Olivier Merbau

auteur, traducteur

Passion principale : la mer, à la voile ou en plongée, ce n’est qu’une seule passion!
Passion principale bis (mais nullement secondaire) : les humains, leur Histoire commune faite de leurs histoires personnelles (et tout ça ne fait qu’une seule passion aussi !)

Préoccupation permanente depuis l’éveil de la conscience au moment de l’adolescence : notre pauvre petite planète malmenée par une espèce prédatrice, l’espèce humaine (et ce n’est pas une race et elle n’est pas composée de sous-races !)

Préoccupation du jour : une idée loufoque qui me trotte dans la tête depuis trente ans :
l’Expédition Escondida, pour “découvrir” la dernière terra incognita de notre petite planète.
Oui, vous lisez bien : l’île cachée qui servit de base arrière à Corto Maltese dans la Ballade de la mer salée.
Tellement loufoque que les ayants-droits de Hugo Pratt ont donné leur accord à l’utilisation de l’image
du plus célèbre marin de la bande dessinée !

Mes outils pour être libre :
en mer : mon voilier et mes palmes ;
à terre : ma moto ;
partout : mon stylo ;
Le regret de ma vie : ne pas avoir cultivé cet autre outil de liberté qu’est un instrument de musique.
Il n’y en a pas d’autres que ces cinq là.

Depuis l’âge de 13 ans, j’ai toujours navigué. A la voile. Quand je ne navigue pas, je prépare mes futures navigations.
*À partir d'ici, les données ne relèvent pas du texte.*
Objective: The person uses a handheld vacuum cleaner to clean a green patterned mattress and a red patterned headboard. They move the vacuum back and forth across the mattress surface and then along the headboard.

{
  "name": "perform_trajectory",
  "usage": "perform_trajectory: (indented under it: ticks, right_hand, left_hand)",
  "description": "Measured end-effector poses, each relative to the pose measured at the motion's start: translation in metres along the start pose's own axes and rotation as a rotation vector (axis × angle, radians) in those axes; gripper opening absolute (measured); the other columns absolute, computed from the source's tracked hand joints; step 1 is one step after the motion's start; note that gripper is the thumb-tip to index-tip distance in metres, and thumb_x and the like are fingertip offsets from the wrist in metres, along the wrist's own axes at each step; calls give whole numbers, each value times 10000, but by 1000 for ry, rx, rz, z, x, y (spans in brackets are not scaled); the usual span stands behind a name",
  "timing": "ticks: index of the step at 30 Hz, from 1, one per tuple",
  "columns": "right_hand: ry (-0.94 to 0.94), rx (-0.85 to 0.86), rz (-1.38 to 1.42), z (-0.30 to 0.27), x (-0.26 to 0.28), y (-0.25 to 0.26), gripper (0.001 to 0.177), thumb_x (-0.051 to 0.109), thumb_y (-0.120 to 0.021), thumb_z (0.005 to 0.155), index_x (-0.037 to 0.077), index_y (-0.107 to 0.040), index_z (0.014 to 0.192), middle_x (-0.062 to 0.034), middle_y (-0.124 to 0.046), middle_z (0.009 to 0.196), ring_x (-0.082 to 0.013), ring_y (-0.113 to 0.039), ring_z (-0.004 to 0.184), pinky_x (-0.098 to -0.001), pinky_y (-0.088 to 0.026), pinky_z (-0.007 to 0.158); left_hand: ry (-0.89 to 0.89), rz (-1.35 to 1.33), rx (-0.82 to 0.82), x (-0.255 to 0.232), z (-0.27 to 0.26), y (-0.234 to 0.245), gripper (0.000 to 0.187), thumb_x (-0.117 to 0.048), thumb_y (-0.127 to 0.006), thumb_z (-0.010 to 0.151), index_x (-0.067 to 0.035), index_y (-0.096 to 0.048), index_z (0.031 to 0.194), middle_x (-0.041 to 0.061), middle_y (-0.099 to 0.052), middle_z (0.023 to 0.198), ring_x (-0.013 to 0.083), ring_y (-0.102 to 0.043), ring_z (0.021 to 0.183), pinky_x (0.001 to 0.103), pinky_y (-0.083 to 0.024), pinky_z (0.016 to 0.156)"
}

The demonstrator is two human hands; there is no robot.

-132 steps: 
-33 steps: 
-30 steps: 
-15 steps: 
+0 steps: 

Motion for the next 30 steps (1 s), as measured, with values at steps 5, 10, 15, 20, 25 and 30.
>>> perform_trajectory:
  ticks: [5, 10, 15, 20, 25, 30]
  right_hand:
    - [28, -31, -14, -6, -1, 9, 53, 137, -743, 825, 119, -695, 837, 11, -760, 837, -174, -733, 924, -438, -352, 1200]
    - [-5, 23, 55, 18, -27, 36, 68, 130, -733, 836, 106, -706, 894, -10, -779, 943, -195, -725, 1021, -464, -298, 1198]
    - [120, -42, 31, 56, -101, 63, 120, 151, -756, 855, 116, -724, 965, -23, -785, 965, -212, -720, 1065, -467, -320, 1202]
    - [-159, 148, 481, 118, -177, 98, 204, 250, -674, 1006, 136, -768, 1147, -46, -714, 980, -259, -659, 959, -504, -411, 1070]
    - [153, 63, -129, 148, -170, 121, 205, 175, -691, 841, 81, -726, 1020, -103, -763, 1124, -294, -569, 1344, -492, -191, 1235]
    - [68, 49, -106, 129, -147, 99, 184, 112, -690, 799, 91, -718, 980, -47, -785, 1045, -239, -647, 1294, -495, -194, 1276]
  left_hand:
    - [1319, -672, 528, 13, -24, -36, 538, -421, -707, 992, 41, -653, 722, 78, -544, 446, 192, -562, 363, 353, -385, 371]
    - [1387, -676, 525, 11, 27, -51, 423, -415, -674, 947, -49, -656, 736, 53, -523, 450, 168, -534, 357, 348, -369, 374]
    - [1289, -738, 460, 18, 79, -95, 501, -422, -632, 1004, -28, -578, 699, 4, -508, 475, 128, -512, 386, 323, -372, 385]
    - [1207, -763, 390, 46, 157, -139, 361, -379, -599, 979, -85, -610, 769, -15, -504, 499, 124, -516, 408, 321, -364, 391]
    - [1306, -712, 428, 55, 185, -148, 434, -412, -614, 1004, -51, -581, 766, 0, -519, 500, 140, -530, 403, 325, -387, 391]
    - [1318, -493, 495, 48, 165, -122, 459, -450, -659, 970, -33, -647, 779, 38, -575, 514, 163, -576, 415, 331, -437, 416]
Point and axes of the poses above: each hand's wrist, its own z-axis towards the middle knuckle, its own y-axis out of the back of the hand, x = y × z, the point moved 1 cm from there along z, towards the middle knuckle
Certains appellent les gens comme moi des voileux. Obsession, pathologie ou bienfait? Rayez les mentions inutiles.

Puis j’ai découvert que le monde ne s’arrête pas sous la quille de nos bateaux, et ce fut un nouveau choc !
Marins mes frères, plongez : des merveilles vous attendent !

Dans les deux cas, ces addictions sont sans remèdes connus. Il paraît que ce ne sont pas des maladies, même si, parfois…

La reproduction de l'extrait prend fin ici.